* _What you will do_
Scan the data. Collect each line that contains the word "camera".

* _Dataset extract_

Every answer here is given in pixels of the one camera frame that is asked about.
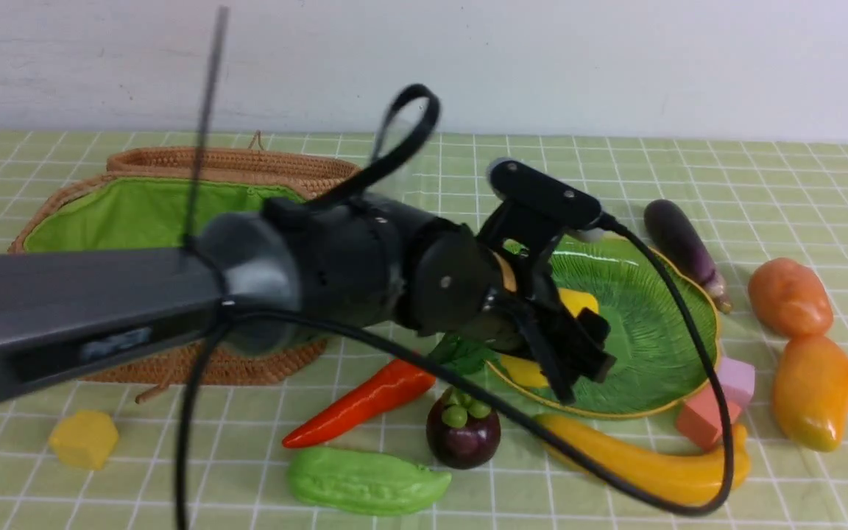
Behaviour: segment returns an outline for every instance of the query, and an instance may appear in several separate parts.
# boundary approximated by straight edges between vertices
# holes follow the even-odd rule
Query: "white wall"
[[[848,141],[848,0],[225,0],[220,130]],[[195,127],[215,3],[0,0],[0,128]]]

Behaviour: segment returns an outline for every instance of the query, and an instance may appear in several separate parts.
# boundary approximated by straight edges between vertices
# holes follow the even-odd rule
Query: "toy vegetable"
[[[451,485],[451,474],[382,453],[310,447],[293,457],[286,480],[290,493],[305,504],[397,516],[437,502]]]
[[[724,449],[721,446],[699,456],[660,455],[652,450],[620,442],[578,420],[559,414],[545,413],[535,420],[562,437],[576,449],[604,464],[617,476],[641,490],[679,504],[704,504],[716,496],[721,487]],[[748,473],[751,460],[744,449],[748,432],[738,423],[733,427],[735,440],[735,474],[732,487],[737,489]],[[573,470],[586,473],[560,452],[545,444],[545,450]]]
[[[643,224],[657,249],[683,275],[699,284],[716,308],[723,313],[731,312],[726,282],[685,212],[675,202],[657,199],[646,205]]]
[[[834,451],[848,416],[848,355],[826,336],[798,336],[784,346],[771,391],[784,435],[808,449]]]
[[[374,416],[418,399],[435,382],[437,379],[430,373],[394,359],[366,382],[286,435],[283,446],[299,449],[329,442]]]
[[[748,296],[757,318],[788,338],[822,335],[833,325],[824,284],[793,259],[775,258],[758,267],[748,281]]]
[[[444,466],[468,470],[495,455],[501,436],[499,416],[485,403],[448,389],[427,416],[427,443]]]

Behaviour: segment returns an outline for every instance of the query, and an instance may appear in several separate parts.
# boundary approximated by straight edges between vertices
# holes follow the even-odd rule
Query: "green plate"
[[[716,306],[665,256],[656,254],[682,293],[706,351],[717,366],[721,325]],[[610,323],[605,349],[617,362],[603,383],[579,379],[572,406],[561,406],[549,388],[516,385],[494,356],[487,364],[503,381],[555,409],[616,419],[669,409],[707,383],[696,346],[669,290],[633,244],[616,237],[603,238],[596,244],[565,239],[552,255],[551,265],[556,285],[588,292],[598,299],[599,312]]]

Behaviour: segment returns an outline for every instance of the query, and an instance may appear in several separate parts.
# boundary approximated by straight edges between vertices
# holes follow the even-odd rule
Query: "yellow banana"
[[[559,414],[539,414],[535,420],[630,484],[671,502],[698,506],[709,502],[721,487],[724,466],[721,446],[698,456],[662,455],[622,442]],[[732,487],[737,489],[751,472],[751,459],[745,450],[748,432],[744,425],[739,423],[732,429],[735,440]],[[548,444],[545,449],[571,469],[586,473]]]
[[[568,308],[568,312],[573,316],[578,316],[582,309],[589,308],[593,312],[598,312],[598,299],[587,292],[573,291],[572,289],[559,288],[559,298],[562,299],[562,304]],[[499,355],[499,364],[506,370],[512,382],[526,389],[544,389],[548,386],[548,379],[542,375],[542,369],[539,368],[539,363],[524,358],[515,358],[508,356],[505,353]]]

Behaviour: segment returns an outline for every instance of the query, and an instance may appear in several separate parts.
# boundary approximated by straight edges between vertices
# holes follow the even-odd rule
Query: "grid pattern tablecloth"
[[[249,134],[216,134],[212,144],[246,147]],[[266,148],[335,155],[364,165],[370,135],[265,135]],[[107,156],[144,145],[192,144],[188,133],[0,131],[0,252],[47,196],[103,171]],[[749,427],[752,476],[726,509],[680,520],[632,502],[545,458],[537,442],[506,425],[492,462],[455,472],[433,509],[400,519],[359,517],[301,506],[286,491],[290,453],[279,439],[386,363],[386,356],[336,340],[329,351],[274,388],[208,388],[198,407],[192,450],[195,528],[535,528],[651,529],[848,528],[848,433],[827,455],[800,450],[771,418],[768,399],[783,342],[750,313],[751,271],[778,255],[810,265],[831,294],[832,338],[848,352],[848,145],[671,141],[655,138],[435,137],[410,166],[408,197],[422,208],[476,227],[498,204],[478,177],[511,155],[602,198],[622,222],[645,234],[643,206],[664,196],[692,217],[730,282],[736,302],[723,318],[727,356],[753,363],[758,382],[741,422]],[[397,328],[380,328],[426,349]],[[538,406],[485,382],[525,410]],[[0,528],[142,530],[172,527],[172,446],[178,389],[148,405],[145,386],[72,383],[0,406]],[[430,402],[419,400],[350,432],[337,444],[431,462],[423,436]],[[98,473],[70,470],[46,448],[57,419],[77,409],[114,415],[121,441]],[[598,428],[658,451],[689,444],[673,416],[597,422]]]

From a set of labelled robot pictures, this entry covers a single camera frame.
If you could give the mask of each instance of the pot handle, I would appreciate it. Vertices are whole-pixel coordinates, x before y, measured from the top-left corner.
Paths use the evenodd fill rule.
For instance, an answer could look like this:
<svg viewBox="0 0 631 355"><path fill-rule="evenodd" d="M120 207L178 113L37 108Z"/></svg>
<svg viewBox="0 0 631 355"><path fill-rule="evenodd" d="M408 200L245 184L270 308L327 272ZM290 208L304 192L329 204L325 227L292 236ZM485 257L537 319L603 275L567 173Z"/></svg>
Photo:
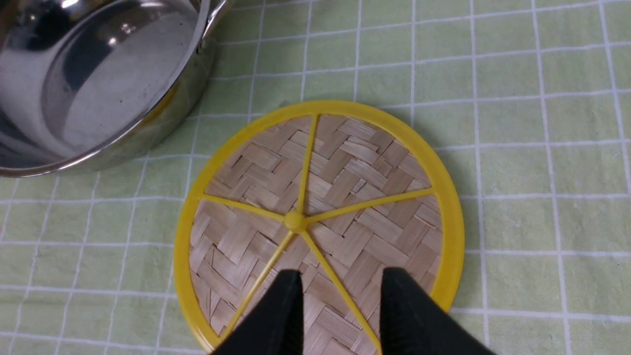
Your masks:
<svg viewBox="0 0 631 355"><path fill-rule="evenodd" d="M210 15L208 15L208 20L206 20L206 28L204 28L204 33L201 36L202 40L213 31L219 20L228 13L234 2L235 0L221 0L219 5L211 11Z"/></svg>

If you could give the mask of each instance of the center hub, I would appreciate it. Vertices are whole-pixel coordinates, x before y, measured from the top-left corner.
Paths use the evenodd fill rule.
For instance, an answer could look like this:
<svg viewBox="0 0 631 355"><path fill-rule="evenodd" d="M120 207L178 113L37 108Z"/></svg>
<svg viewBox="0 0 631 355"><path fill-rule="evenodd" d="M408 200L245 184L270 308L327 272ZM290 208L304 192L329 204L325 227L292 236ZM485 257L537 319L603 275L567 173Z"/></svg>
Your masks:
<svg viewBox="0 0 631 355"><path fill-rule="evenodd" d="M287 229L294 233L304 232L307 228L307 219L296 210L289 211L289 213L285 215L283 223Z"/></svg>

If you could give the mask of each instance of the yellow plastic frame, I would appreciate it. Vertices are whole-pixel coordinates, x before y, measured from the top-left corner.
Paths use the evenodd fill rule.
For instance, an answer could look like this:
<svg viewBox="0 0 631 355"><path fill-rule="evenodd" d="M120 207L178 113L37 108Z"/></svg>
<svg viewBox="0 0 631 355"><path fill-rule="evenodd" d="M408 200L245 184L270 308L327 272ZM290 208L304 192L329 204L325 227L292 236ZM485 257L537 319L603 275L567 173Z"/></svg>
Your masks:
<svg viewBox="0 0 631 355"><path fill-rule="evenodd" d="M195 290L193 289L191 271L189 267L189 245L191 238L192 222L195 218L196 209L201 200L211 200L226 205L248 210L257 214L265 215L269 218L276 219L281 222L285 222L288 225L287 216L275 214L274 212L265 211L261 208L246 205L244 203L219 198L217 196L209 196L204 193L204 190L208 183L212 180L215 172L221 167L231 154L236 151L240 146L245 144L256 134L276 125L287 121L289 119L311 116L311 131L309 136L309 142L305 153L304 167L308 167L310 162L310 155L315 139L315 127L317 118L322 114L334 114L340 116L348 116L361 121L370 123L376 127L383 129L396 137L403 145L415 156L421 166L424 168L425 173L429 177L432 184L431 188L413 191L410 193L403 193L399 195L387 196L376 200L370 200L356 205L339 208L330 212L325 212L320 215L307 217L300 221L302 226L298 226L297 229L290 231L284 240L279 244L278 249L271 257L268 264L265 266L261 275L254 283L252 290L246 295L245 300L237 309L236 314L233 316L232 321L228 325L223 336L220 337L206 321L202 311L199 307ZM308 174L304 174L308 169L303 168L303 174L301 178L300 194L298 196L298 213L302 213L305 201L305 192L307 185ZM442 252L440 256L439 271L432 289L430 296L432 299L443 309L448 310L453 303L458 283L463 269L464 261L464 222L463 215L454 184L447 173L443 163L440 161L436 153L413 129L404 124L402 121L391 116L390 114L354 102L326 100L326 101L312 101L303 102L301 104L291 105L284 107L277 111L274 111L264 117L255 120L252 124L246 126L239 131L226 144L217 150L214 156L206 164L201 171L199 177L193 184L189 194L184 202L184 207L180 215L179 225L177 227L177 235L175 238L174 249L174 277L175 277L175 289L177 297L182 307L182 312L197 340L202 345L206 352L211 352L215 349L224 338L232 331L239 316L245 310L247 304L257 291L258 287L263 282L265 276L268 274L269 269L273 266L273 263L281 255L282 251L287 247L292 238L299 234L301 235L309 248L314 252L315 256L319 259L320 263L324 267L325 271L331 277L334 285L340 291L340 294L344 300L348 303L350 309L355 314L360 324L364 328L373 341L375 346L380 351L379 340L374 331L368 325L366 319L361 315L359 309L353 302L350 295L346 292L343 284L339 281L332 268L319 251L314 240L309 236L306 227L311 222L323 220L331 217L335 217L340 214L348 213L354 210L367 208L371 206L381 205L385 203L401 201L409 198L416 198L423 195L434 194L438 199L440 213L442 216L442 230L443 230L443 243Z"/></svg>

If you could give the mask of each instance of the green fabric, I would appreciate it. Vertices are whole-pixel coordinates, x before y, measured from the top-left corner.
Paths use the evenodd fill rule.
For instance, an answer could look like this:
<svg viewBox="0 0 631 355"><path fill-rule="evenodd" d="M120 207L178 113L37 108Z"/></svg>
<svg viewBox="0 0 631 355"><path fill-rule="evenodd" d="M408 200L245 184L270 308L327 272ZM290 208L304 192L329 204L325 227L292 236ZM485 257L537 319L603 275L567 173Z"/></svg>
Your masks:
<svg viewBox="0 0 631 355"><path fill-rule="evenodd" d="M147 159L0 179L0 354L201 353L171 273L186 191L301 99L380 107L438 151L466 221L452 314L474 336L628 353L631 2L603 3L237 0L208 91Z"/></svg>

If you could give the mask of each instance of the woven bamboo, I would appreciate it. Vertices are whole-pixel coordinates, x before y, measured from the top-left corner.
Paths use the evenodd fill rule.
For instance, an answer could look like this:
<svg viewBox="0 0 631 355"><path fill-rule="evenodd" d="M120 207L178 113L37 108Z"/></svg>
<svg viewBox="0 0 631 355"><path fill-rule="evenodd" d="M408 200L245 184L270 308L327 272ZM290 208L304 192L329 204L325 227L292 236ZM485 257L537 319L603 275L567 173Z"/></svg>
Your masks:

* _Solution for this exercise_
Every answer here is given in pixels of the one camera frame that is asked about.
From a set of labelled robot pictures, this entry covers a single camera frame.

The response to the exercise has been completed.